Data Reduction for Clustering on Streams
By Harry Lang
We explore clustering problems in the streaming sliding window model in both general metric spaces and Euclidean space. We present the first polylogarithmic space O(1)-approximation to the metric k-median and metric k-means problems in the sliding window model, answering the main open problem posed by Babcock, Datar, Motwani and O'Callaghan, which has remained unanswered for over a decade. Our algorithm uses O(k^3log^6 n) space and poly(k,log n) update time. This is an exponential improvement on the space required by the technique due to Babcock, et al.
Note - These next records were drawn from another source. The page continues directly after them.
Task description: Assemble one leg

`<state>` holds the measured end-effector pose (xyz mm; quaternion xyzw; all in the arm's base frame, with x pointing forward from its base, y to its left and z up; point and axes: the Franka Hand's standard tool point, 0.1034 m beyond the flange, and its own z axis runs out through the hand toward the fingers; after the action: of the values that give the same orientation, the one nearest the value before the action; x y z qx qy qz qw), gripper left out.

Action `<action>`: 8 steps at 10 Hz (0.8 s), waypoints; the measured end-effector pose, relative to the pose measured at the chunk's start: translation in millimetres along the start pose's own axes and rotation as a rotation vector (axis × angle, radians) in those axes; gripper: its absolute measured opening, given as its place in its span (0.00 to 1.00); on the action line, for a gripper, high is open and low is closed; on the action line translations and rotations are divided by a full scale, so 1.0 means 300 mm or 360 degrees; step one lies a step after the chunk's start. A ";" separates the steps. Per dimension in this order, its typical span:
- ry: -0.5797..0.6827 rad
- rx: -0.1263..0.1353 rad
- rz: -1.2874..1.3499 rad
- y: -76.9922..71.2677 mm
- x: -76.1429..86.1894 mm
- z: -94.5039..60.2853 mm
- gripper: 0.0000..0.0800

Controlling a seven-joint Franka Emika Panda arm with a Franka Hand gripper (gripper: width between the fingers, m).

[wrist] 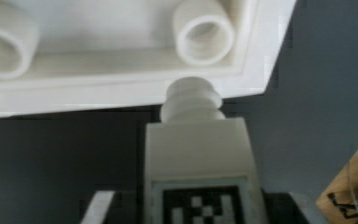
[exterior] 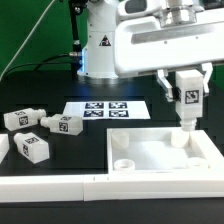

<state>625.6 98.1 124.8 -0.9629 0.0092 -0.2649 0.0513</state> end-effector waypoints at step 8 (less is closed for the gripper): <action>0.0021 -0.0003 -0.0070 -0.047 0.026 0.069 0.35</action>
Offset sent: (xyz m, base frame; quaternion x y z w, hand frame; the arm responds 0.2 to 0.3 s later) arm 0.0000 0.0000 0.0000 0.0000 0.0000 0.0000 1.0000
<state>642.8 113.8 112.6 -0.9612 -0.0115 -0.2722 0.0446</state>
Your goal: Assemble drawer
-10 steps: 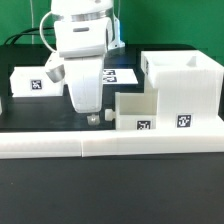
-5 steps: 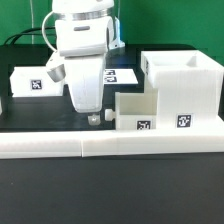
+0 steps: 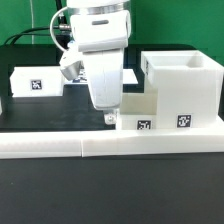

We introduce a data structure that extends smooth histograms as introduced by Braverman and Ostrovsky to operate on a broader class of functions. In particular, we show that using only polylogarithmic space we can maintain a summary of the current window from which we can construct an O(1)-approximate clustering solution. Merge-and-reduce is a generic method in computational geometry for adapting offline algorithms to the insertion-only streaming model. Several well-known coreset constructions are maintainable in the insertion-only streaming model using this method, including well-known coreset techniques for the k-median and k-means problems in both low-and high-dimensional Euclidean space. Previous work has adapted coreset techniques to the insertion-deletion model, but translating them to the sliding window model has remained a challenge. We give the first algorithm that, given an insertion-only streaming coreset of space s (maintained using merge-and-reduce method), maintains this coreset in the sliding window model using O(s^2ϵ^{−2}log n)space. For clustering problems, our results constitute the first significant step towards resolving problem number 20 from the List of Open Problems in Sublinear Algorithms.